While Central Arizonans are basking in mild weather with cool breezes in January, folks in Northern Arizona might be swooshing down the state’s ski slopes enjoying a cool winter day.
In the summer, Southern Arizonans could be sunbathing, while people in North Central Arizona might slip on sweaters and enjoy the crisp night air.
When retiring to Arizona, you’ll find beautiful, perfect weather somewhere.
Even with dividing the state into three regions: Central, Northern and Southern, Arizona’s large area and variations in elevation causes a wide variety of localized climate condition. In the lower elevations, the climate is primarily desert, with mild winters and hot summers.
Typically from late fall to early spring, the weather is mild, averaging 60 degrees. November through February are the coldest months with temperatures typically ranging between 40-75 degrees, although an occasional frost is not uncommon.
About midway through February, the temperatures start to rise again with warm days and cool breezy nights. The summer months of June through September bring a dry heat ranging from 90 to 128 degrees, with occasional high temperatures exceeding 128 in the desert area. Arizona's recorded high was 128 degrees at Lake Havasu City, which is in Southwestern Arizona and the all-time record low was minus 40 at Hawley Lake, located in East-Central Arizona.
The Northern third of Arizona is a plateau at significantly higher altitudes than the lower desert, and has an appreciably cooler climate, with cold winters and mild summers. Extremely cold temperatures are not unknown; cold air systems from the northern states and Canada occasionally push into the state bringing temperatures below zero to the northern parts of the state.
Where to Live When Retiring to Arizona
When retiring to Arizona, there are expensive places and inexpensive ones. No matter where you choose to live the scenery is world class. You’ll have your choice of a larger more metropolitan region, like Phoenix, and a more sprawling town like Tucson. When comparing the two cities, you should evaluate what you are looking for in a retirement town. Here is a comparison of the two cities only 120 miles apart:
Southeast of Phoenix
1,000 square miles
Hot summers; warm winters
Slightly cooler than Phoenix
Cost of Living
Higher than national average
Similar to national average
Tucson has been around a great many more years than Phoenix. Tucson was founded in 1776 (officially) and Phoenix wasn’t incorporated until 1861.
Activities When Retiring to Arizona
When retiring to Arizona, the number of activities will seem endless. Your first destination should be one of the seven natural wonders of the world, The Grand Canyon, carved by the Colorado River in Northern Arizona.
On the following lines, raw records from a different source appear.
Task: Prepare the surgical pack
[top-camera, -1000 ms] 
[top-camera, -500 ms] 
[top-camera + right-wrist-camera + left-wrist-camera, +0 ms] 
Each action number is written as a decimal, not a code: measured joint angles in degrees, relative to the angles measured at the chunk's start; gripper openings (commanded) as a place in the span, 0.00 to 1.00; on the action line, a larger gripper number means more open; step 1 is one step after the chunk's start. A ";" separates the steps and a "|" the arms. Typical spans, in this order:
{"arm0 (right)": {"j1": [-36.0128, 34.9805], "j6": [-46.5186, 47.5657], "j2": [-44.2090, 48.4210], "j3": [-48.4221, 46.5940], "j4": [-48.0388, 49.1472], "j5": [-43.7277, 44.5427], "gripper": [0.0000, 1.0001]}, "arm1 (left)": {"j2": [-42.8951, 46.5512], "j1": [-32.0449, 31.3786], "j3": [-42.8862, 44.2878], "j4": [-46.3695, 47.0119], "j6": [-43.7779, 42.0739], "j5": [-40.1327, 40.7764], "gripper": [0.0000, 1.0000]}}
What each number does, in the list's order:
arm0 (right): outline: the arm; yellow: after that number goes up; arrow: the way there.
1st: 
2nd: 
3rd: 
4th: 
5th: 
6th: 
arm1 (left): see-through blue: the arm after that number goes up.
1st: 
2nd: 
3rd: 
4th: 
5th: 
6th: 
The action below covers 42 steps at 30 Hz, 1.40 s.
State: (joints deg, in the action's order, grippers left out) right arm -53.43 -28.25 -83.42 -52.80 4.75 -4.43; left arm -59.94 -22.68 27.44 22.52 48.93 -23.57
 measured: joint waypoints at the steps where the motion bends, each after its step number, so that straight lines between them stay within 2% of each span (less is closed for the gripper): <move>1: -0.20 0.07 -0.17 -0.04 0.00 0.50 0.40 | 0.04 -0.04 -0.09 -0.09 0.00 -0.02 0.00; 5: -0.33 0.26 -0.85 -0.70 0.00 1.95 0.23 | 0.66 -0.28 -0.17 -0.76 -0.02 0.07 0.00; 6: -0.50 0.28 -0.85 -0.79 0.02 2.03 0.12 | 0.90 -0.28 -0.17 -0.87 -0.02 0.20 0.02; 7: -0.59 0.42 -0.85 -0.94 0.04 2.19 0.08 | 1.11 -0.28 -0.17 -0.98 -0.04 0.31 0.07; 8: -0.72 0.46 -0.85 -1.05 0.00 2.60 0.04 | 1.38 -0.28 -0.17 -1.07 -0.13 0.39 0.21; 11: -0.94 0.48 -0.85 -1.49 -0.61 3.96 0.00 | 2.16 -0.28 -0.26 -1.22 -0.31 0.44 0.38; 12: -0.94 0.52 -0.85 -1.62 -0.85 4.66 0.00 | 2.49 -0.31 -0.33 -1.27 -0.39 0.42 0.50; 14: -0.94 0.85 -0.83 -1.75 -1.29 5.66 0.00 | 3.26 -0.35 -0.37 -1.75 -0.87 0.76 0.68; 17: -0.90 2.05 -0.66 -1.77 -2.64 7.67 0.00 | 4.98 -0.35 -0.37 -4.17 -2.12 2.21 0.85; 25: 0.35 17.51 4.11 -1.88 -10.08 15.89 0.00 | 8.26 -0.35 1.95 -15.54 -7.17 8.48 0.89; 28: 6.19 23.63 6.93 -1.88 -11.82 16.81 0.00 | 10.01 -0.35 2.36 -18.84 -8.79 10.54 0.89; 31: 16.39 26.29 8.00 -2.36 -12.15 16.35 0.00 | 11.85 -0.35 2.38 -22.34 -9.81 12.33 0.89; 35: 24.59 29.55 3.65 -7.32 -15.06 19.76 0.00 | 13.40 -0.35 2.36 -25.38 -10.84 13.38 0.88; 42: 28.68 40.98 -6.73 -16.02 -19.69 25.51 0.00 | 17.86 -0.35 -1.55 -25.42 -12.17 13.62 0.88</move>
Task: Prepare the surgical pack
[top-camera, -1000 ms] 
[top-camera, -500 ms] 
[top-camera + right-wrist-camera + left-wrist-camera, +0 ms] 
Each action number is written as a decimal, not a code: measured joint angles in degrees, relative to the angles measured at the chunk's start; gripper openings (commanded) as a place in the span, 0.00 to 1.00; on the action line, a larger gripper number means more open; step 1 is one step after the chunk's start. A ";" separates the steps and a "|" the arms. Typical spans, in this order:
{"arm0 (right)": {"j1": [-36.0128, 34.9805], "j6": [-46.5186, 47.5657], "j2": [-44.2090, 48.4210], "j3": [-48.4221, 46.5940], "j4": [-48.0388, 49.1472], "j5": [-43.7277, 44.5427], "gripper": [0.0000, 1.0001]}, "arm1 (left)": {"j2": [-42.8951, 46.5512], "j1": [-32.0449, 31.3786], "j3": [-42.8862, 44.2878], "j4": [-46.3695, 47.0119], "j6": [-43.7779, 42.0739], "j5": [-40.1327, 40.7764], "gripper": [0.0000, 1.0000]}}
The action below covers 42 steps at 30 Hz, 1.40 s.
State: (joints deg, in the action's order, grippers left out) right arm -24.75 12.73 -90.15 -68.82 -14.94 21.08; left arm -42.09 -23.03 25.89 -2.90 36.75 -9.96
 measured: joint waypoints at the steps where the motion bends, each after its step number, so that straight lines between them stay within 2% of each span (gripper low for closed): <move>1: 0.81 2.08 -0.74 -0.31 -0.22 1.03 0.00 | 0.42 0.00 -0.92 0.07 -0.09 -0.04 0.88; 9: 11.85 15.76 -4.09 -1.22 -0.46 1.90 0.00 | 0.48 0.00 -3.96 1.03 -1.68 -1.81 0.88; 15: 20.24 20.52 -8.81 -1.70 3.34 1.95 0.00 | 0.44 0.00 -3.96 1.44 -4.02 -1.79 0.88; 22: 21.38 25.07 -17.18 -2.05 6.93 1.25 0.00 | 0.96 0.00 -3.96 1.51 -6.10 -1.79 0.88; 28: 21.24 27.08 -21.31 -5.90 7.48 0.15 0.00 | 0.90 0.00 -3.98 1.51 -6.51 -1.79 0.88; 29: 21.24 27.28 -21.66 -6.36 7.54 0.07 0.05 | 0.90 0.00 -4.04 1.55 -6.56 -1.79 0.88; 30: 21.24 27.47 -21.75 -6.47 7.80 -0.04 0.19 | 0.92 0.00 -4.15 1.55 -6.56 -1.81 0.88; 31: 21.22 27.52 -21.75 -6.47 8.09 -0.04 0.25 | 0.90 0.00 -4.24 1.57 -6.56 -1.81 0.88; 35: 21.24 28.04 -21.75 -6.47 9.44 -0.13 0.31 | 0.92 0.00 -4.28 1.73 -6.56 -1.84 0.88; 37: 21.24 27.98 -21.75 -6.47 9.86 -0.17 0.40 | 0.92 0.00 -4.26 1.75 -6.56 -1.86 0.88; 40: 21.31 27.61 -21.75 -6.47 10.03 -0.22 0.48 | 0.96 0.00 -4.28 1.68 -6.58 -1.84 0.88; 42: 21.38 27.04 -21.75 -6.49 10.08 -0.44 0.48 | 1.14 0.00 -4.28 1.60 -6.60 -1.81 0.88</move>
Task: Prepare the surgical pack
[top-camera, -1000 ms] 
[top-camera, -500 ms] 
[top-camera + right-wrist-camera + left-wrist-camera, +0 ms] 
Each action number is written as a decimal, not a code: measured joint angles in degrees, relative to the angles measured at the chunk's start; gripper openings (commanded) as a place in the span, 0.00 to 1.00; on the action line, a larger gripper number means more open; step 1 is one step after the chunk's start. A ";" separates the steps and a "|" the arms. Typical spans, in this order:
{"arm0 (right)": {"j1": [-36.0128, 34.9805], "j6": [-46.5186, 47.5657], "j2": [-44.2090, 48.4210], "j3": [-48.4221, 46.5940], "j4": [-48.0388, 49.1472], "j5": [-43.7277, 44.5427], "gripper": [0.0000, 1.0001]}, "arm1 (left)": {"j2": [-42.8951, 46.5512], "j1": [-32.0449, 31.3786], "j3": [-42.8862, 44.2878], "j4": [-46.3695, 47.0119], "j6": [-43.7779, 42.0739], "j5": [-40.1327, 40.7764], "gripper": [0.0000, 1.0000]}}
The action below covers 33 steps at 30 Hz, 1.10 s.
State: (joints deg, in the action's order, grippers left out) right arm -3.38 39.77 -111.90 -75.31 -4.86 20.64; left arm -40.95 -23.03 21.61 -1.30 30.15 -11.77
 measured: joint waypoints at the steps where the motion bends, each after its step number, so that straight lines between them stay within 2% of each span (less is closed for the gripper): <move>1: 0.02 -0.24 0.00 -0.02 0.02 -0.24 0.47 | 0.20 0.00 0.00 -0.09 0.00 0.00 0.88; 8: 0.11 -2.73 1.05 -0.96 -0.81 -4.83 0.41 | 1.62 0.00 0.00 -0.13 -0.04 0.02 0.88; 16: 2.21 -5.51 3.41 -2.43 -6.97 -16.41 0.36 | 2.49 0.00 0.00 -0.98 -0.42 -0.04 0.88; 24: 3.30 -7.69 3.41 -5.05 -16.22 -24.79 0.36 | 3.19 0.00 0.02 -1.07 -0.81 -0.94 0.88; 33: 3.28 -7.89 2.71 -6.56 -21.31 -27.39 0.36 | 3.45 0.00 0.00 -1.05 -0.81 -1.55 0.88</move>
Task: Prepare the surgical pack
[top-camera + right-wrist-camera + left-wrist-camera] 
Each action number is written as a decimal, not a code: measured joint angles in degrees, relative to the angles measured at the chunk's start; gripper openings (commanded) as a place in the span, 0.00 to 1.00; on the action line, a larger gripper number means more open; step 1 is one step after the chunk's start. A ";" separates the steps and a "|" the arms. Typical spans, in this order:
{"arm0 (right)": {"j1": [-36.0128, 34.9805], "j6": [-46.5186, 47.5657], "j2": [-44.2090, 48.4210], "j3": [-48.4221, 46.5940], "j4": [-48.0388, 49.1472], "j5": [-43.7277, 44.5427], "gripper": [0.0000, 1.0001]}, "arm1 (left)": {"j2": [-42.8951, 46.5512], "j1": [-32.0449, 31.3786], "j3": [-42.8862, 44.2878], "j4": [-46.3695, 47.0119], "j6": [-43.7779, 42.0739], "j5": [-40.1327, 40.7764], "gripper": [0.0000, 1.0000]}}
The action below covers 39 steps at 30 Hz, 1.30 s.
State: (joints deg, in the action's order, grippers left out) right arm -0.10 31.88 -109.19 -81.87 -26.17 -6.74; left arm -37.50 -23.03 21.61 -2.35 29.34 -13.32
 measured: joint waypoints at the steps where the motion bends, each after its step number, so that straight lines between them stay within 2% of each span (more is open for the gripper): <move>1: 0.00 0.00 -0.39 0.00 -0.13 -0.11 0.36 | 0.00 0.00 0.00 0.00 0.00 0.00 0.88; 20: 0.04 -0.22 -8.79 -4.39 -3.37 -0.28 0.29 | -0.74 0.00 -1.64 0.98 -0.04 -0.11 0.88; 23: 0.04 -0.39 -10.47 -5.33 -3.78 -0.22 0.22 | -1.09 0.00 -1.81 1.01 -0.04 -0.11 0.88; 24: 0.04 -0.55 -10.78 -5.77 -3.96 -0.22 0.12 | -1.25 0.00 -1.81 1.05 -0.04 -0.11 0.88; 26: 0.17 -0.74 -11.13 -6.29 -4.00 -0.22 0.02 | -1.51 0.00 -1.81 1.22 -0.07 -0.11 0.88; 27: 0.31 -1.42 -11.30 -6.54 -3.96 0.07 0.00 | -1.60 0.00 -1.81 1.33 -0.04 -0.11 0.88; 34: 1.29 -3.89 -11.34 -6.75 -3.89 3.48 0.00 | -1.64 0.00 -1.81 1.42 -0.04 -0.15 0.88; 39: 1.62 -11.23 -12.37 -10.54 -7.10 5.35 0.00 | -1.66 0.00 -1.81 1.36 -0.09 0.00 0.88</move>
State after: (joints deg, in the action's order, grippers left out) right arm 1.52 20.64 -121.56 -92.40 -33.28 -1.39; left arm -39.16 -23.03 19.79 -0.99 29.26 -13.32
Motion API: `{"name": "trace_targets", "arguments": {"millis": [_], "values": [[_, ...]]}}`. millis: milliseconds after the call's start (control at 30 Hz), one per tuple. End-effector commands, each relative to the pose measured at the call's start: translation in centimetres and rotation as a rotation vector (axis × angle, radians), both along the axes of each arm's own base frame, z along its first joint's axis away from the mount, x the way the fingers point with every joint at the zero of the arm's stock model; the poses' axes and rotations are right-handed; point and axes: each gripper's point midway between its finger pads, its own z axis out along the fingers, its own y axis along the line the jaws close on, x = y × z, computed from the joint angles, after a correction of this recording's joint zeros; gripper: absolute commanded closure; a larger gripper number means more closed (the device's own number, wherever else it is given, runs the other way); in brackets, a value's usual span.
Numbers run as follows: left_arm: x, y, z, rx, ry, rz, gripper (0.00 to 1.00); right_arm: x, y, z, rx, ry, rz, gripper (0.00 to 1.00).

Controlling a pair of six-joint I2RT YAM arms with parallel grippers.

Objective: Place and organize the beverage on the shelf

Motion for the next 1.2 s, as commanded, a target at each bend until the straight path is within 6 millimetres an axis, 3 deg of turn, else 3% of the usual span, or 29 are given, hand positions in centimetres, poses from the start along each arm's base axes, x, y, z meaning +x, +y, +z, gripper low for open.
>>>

Now you are ready to take in some culture with the art centers, concerts for every genre, visual arts, museums, and even swap meets, the zoo, wildlife parks, national and state parks, hiking in the mountains or classes at the University of Arizona through the school’s Life Learning Program.
It goes without saying, golf courses abound. Arizona is home to several stops on the PGA Tour. With three state universities and several community colleges, college sports are prevalent in Arizona. Arizona is also a popular location for Major League Baseball spring training, as it is the site of the Cactus League.
You’re less than a day’s drive from Las Vegas, Los Angeles and San Diego. Ski resorts are less than three hours away.
You have your choice of landscape: desert, water, mountains, valleys and prairies.
When retiring to Arizona there’s a little known fact about the state. Arizona is one of two states that does not observe Daylight Savings Time, except in the Navajo Nation, located in the northeastern region of the state (the other state is Hawaii).
The weather and the lifestyle make retiring to Arizona an easy decision!